→ **Problem requirements**
Go to the line in the entries below that holds "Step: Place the" and repeat exactly from there through the line that holds "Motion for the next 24", inclusive.

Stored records
Segment Open

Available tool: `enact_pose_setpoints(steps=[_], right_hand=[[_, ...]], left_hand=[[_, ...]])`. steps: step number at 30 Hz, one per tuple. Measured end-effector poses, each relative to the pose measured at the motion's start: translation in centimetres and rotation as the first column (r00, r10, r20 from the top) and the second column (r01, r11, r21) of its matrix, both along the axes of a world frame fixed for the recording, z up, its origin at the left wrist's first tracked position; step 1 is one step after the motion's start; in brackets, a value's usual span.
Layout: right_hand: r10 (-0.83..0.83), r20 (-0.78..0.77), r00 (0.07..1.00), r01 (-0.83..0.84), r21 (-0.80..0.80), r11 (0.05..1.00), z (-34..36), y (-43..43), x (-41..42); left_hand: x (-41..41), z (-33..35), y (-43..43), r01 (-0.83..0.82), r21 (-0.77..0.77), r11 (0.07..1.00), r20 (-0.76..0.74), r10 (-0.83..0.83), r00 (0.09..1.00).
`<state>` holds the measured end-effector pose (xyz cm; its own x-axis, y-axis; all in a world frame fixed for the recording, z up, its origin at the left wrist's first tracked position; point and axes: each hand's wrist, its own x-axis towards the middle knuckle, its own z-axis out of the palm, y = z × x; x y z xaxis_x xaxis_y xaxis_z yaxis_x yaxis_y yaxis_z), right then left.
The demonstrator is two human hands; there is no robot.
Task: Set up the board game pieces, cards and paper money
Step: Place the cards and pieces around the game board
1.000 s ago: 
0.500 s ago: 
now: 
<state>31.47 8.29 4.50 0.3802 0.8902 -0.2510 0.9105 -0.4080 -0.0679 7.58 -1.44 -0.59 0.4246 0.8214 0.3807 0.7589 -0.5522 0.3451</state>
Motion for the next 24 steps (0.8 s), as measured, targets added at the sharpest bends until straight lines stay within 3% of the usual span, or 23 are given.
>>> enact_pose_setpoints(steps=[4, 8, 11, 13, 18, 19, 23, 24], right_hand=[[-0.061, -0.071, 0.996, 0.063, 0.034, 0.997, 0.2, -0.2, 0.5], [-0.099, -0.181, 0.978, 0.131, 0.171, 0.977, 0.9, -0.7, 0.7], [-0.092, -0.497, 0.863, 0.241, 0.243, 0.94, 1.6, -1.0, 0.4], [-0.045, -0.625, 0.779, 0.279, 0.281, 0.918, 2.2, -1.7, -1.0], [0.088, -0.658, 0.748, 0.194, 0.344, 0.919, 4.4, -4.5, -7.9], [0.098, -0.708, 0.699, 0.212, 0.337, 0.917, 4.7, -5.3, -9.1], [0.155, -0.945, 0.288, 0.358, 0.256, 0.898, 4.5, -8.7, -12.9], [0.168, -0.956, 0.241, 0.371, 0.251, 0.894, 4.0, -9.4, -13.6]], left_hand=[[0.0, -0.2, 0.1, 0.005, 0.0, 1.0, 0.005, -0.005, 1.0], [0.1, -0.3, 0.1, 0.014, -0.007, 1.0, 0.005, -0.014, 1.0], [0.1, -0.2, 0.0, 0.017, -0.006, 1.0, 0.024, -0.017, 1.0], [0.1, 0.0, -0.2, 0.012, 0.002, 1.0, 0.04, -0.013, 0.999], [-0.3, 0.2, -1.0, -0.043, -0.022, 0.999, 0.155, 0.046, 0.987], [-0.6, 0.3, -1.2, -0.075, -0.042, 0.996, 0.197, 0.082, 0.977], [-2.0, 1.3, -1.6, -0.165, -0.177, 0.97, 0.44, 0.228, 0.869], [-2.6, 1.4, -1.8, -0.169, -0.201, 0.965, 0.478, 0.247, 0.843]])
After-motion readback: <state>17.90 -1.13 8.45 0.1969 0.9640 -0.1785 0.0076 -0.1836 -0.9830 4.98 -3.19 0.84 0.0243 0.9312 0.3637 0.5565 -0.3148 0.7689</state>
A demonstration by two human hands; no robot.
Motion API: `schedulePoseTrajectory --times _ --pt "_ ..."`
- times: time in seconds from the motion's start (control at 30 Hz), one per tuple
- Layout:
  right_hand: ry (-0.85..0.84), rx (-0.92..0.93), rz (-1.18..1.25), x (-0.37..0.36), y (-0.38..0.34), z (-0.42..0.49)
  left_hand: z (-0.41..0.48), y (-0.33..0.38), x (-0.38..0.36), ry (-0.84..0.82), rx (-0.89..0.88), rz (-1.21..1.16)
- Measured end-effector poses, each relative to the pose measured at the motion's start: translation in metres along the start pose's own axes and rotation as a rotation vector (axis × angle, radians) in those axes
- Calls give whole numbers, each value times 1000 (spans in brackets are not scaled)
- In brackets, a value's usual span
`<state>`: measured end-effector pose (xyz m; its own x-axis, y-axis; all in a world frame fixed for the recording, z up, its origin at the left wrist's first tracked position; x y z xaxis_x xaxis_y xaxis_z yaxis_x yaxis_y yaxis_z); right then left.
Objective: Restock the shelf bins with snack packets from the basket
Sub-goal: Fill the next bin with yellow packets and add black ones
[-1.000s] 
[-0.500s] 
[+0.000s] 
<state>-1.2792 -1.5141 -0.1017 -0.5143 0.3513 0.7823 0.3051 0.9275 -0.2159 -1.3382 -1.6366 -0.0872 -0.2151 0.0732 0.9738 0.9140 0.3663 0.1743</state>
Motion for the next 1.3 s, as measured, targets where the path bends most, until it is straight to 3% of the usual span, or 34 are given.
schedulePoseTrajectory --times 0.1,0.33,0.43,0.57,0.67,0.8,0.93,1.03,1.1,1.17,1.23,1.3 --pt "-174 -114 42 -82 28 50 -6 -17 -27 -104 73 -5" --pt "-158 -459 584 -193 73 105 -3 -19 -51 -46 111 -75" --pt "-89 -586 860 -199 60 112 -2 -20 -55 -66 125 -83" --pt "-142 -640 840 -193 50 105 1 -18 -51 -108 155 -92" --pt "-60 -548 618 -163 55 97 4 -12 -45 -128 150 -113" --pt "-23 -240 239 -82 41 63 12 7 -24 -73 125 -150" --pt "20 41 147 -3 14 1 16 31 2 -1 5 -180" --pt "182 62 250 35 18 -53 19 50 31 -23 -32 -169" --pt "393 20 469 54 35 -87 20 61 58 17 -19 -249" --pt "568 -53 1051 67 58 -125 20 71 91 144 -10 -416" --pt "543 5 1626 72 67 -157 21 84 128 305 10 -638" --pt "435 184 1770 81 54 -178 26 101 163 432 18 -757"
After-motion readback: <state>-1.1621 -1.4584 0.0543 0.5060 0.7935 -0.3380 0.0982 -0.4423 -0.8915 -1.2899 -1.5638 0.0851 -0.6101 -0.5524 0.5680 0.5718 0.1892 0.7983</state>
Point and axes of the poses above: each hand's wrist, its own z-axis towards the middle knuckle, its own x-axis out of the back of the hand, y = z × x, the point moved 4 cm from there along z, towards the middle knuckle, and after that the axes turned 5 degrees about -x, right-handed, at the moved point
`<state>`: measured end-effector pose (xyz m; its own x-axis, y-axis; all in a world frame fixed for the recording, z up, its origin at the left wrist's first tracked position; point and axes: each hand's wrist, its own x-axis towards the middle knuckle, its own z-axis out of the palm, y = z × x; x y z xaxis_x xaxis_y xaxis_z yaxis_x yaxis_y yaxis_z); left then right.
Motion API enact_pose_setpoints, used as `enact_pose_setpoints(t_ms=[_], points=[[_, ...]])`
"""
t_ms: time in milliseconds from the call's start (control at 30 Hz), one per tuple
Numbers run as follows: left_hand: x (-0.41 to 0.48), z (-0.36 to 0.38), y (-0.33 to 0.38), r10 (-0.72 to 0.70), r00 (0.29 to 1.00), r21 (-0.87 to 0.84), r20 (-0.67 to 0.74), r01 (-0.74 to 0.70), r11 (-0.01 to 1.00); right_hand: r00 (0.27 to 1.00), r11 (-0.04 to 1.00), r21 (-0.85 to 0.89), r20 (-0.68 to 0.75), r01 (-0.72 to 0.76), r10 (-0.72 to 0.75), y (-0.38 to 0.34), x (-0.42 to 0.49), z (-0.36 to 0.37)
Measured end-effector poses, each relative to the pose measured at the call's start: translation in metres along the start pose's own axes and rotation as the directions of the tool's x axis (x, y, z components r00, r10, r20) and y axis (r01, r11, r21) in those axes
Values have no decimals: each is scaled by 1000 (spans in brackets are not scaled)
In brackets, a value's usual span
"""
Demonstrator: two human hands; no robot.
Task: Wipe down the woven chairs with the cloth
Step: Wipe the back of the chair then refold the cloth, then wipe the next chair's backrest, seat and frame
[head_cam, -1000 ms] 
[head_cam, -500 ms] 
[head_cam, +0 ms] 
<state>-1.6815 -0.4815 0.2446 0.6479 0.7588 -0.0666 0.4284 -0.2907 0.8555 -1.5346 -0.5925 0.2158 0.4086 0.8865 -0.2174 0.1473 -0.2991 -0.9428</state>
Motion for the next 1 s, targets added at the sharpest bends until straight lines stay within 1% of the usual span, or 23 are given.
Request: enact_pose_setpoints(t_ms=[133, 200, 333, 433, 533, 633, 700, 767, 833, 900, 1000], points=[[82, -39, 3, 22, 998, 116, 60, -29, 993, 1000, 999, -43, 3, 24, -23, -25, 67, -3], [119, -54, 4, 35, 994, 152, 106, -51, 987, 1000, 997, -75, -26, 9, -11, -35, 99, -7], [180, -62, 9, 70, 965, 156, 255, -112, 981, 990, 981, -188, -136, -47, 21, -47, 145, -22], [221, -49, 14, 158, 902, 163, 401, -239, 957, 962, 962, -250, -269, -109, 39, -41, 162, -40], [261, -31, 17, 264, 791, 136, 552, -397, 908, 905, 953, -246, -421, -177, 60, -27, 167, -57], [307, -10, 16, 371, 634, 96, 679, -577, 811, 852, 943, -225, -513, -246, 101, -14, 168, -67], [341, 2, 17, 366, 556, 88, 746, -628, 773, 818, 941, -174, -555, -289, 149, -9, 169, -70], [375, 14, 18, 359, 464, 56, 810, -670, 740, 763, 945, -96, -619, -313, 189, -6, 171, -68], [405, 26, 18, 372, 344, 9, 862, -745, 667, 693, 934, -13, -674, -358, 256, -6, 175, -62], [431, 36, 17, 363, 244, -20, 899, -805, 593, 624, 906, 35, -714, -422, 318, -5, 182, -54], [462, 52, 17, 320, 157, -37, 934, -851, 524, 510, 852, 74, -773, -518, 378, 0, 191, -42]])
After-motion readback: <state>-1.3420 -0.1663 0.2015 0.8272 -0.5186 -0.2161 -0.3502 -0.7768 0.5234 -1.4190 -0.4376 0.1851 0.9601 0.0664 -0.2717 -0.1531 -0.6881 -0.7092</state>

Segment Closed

→ **Problem solution**
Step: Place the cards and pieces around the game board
1.000 s ago: 
0.500 s ago: 
now: 
<state>31.47 8.29 4.50 0.3802 0.8902 -0.2510 0.9105 -0.4080 -0.0679 7.58 -1.44 -0.59 0.4246 0.8214 0.3807 0.7589 -0.5522 0.3451</state>
Motion for the next 24 steps (0.8 s), as measured, targets added at the sharpest bends until straight lines stay within 3% of the usual span, or 23 are given.

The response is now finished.